Game‑style character management using new / delete:

#include <iostream>
#include <string>

class Character {
public:
    std::string name;
    int health;
    int attackPower;
    Character(const std::string& n, int h, int ap) : name(n), health(h), attackPower(ap) {
        std::cout << "Character " << name << " created" << std::endl;
    }
    ~Character() {
        std::cout << "Character " << name << " destroyed" << std::endl;
    }
    void move() { std::cout << name << " moves" << std::endl; }
    void attack() { std::cout << name << " attacks with power " << attackPower << std::endl; }
};

int main() {
    Character* player = new Character("Hero", 100, 20);
    player->move();
    player->attack();
    delete player;
    return 0;
}

4.3 Mixed Usage

When C and C++ code coexist, memory allocated with malloc must be freed with free, and memory allocated with new must be deleted with delete:

#include <stdlib.h>

char* c_function() {
    char* str = (char*)malloc(100 * sizeof(char));
    if (str != NULL) {
        const char* temp = "Hello, World!";
        int i = 0;
        while (temp[i] != '\0') {
            str[i] = temp[i];
            i++;
        }
        str[i] = '\0';
    }
    return str;
}
#include <iostream>
extern "C" { char* c_function(); }

int main() {
    char* str = c_function();
    if (str != NULL) {
        std::cout << "String from C function: " << str << std::endl;
        free(str); // Must use free
    }
    return 0;
}

Mixing the two APIs (e.g., malloc with delete) leads to undefined behavior and crashes.

5. Best Practices and Recommendations

5.1 Choice in C++ Scenarios

Because new / delete automatically handle construction and destruction, they are generally preferred in C++ projects, especially when dealing with objects that manage resources.

5.2 Use of Smart Pointers

Modern C++ (C++11 and later) provides smart pointers to automate lifetime management and avoid manual new / delete errors.

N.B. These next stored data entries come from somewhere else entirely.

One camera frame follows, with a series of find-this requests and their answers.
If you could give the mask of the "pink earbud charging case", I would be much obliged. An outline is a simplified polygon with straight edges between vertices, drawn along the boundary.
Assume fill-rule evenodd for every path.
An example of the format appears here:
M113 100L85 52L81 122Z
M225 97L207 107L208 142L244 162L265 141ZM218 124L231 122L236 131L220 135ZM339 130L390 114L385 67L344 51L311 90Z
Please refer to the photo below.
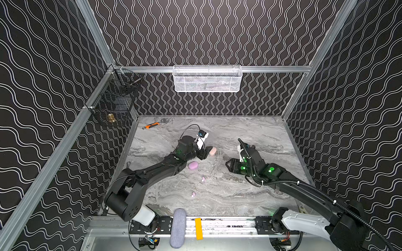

(1) std::unique_ptr – exclusive ownership.

#include <memory>
#include <fstream>

class Logger {
public:
    void log(const std::string& message) { logFile << message << std::endl; }
    ~Logger() { logFile.close(); }
private:
    std::ofstream logFile;
};

class ResourceManager {
public:
    std::unique_ptr<Logger> logger;
    ResourceManager() : logger(std::make_unique<Logger>()) {}
};

(2) std::shared_ptr – reference‑counted shared ownership.

#include <memory>
#include <mysql/mysql.h>

class DatabaseConnection {
public:
    DatabaseConnection() { mysql_init(&mysql); mysql_real_connect(&mysql, "localhost", "user", "password", "db", 0, NULL, 0); }
    ~DatabaseConnection() { mysql_close(&mysql); }
    MYSQL* get() { return &mysql; }
private:
    MYSQL mysql;
};

class Server {
public:
    std::shared_ptr<DatabaseConnection> db;
    Server() : db(std::make_shared<DatabaseConnection>()) {}
};

(3) std::weak_ptr – non‑owning reference to break cycles.

#include <memory>
#include <iostream>

class Node;
using NodePtr = std::shared_ptr<Node>;
using WeakNodePtr = std::weak_ptr<Node>;

class Node {
public:
    int data;
    NodePtr next;
    WeakNodePtr prev;
    Node(int d) : data(d) {}
};

int main() {
    NodePtr n1 = std::make_shared<Node>(1);
    NodePtr n2 = std::make_shared<Node>(2);
    n1->next = n2;
    n2->prev = n1; // weak_ptr prevents circular reference
    return 0;
}

5.3 Other Memory‑Management Advice

Always pair allocation and deallocation correctly ( malloc with free, new with delete), check for allocation failures, and consider memory pools for high‑frequency small allocations. Use tools such as Valgrind or AddressSanitizer to detect leaks, dangling pointers, and out‑of‑bounds accesses.